PROVIDENCE, R.I. (WPRI) – Secretary of State Nellie Gorbea announced late Friday her office will not certify the paperwork to put embattled Rep. John Carnevale’s name on the ballot until Providence officials settle a dispute over whether he actually lives in his district.
“The Providence Board of Canvassers is currently hearing a challenge to Representative Carnevale’s voter registration,” Nicole Lagace, a spokeswoman for Gorbea, said in an email. “Therefore, at this time the Department of State will withhold certification of Representative Carnevale’s nomination papers pending a decision by the Providence Board of Canvassers.”
The announcement came less than four hours after the Rhode Island Republican Party challenged the city’s certification of Carnevale’s nomination papers. The R.I. Board of Elections has scheduled a hearing on the challenge for Monday night.
“How can the board certify his nomination papers that he’s qualified to run for office if they haven’t ruled on his residency?” John Pagliarini, a state senator who is serving as the GOP’s lawyer in the Carnevale case, asked in an interview.
Speaking before Gorbea’s announcement, Evan England, a spokesman for Providence Mayor Jorge Elorza, said the canvassers were only certifying whether the voters who signed Carnevale’s nomination papers did so properly, not whether the lawmaker himself is eligible to run for his seat.
England said he was not aware of any specific timeline for the canvassers to make a decision about Carnevale’s residency. The challenge was filed in the wake of a Target 12 report that raised serious questions about whether the Providence Democrat actually lives at the address he claims; Carnevale maintains he does.
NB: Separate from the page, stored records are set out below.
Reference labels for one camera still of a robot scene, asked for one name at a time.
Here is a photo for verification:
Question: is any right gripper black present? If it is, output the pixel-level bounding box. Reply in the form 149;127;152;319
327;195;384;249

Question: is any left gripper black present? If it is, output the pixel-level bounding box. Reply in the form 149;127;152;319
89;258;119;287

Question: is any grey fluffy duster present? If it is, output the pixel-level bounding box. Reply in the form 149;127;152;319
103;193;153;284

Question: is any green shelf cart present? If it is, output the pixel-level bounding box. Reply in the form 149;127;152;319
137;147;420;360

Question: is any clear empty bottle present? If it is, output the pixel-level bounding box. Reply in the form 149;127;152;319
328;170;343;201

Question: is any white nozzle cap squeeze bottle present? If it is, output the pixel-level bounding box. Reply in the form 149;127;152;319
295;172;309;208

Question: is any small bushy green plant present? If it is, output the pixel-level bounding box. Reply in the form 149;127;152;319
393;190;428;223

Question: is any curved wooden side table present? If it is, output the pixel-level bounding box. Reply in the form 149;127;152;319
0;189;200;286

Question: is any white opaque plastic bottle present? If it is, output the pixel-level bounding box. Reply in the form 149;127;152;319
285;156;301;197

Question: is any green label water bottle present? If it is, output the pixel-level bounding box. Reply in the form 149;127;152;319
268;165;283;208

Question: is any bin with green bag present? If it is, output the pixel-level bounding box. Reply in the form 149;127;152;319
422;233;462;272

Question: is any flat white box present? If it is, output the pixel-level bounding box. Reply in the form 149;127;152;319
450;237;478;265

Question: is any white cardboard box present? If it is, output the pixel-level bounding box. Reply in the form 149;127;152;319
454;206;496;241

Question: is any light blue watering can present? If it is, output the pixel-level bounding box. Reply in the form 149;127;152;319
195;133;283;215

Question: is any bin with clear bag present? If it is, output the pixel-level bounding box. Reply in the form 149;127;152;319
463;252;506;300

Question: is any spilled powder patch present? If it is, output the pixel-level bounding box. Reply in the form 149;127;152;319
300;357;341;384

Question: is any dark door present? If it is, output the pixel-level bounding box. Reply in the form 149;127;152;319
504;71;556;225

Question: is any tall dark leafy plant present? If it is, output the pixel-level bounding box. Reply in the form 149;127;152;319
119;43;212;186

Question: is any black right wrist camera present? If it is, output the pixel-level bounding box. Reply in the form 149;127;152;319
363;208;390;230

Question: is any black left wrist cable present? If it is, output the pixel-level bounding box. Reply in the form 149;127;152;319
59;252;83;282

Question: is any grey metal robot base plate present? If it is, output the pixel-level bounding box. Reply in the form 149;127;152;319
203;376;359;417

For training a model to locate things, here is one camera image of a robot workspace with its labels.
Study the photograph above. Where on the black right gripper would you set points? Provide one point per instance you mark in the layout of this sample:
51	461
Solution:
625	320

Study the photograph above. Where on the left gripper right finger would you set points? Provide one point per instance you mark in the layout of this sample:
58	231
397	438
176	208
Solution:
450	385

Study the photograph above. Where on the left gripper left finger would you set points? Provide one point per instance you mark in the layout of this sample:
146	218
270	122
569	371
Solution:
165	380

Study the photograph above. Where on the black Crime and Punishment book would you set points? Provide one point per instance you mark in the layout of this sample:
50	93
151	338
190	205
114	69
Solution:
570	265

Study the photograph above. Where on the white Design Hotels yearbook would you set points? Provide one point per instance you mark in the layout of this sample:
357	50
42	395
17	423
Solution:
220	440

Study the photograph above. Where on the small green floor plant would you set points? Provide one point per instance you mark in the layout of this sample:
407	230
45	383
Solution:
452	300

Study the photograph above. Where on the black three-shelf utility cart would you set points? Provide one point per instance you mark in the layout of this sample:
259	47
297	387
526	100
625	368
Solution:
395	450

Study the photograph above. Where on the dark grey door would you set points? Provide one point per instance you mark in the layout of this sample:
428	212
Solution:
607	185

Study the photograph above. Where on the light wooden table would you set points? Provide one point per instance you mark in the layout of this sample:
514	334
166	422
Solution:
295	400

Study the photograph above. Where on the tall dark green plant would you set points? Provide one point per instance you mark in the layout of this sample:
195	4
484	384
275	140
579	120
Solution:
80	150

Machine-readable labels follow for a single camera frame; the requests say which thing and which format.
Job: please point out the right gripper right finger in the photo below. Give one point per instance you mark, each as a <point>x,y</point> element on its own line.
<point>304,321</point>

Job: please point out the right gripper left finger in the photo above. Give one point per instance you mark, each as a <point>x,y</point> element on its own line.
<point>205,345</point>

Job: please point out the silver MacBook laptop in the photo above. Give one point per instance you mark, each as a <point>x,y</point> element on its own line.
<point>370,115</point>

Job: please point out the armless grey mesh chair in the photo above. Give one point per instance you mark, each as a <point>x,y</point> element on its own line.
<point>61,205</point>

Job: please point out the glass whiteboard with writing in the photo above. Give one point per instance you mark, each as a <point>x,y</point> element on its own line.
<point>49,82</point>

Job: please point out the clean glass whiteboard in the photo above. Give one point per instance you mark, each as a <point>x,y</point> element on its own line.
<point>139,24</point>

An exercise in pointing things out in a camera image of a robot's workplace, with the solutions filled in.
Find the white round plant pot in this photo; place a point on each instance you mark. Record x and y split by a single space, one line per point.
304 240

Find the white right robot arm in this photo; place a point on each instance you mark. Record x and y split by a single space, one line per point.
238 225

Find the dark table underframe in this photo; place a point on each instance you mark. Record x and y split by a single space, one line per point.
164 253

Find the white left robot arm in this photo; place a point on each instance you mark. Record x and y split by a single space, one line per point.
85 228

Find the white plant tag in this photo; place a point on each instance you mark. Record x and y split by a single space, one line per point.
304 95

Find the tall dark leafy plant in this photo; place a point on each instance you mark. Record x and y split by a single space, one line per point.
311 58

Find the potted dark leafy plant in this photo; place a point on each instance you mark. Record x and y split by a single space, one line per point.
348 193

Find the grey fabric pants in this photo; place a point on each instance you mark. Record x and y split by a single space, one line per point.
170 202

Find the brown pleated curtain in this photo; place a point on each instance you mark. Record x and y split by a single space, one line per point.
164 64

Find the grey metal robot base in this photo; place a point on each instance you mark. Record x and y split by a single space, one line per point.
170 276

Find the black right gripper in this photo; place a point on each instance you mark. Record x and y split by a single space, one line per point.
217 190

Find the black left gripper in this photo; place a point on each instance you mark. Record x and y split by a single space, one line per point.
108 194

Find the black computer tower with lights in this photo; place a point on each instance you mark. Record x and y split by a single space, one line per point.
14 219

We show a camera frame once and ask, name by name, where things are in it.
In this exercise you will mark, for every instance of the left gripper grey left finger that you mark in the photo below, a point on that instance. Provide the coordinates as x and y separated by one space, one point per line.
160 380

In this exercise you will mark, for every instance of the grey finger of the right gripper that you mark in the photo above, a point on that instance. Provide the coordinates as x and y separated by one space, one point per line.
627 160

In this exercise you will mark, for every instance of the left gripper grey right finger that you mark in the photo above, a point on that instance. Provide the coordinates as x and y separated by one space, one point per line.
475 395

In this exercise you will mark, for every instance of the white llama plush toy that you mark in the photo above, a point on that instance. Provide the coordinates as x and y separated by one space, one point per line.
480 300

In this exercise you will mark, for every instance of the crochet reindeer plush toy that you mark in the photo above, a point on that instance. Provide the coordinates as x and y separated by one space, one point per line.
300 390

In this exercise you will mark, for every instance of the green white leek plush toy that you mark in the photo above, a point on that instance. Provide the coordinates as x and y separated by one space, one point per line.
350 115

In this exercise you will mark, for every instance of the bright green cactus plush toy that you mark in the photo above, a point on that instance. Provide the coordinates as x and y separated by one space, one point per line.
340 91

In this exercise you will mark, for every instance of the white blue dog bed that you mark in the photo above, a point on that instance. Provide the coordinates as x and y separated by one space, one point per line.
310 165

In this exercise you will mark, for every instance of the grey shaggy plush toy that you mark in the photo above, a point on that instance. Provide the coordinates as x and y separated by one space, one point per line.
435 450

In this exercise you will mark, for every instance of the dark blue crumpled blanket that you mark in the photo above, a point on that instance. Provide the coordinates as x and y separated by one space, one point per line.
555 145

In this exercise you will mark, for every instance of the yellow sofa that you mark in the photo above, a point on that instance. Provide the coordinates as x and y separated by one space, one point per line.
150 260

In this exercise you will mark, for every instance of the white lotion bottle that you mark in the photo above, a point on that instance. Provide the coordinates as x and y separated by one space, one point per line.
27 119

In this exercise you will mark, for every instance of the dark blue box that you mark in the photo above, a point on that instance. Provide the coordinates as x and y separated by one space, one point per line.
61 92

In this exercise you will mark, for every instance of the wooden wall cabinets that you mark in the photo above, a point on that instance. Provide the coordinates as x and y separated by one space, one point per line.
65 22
Carnevale’s lawyer, fellow state Rep. Robert Jacquard, was not immediately available for comment on Gorbea’s decision late Friday. When asked earlier in the day about the GOP challenge, he said: “We will respond to that just as we did in front of the Providence Board of Canvassers.”
Pagliarini also argued Gorbea herself has the legal authority to keep Carnevale off the ballot, noting a state law that says: “Nothing in this section shall be construed to prevent the secretary of state or the local board, as the case may be, from disqualifying a candidate based on the determination of the secretary of state or the local board, acting on its own motion, that the candidate is ineligible or the nomination papers or the signatures on them are invalid or insufficient.”
Thursday was the deadline for cities and towns to give the secretary of state their lists of candidates who qualified for the ballot, and a list provided by Gorbea’s office shows Carnevale made the cut and received the Democratic Party endorsement for re-election. Three other Democrats – Anthony Defilippo, Ramon Perez and Lisa Scorpio – qualified to challenge Carnevale in the Sept. 13 primary election.
Pagliarini said the Republicans filed the new challenge over Carnevale’s nomination papers “to protect ourselves” as the deadline to print ballots for the primary draws closer. The GOP has received no updates from the Providence Board of Canvassers on when it plans to render a decision in the Carnevale case, he said. Any decision could then be appealed to the R.I. Board of Elections.
House Minority Leader Brian Newberry, R-North Smithfield, said Friday he thinks Speaker Nicholas Mattiello and other Democratic leaders should take stronger action in the Carnevale matter. (Mattiello was out of the country and unavailable for comment earlier this week.)
“If the state Democratic Party wanted to distance itself, they could go out and endorse one of the many opponents that are running against him,” Newberry said during a taping of WPRI 12’s Newsmakers.
“The whole thing is so absurd,” Newberry added. “There is not a person in this state that believes anything the man has said since this all broke.”
Dan McGowan contributed to this report.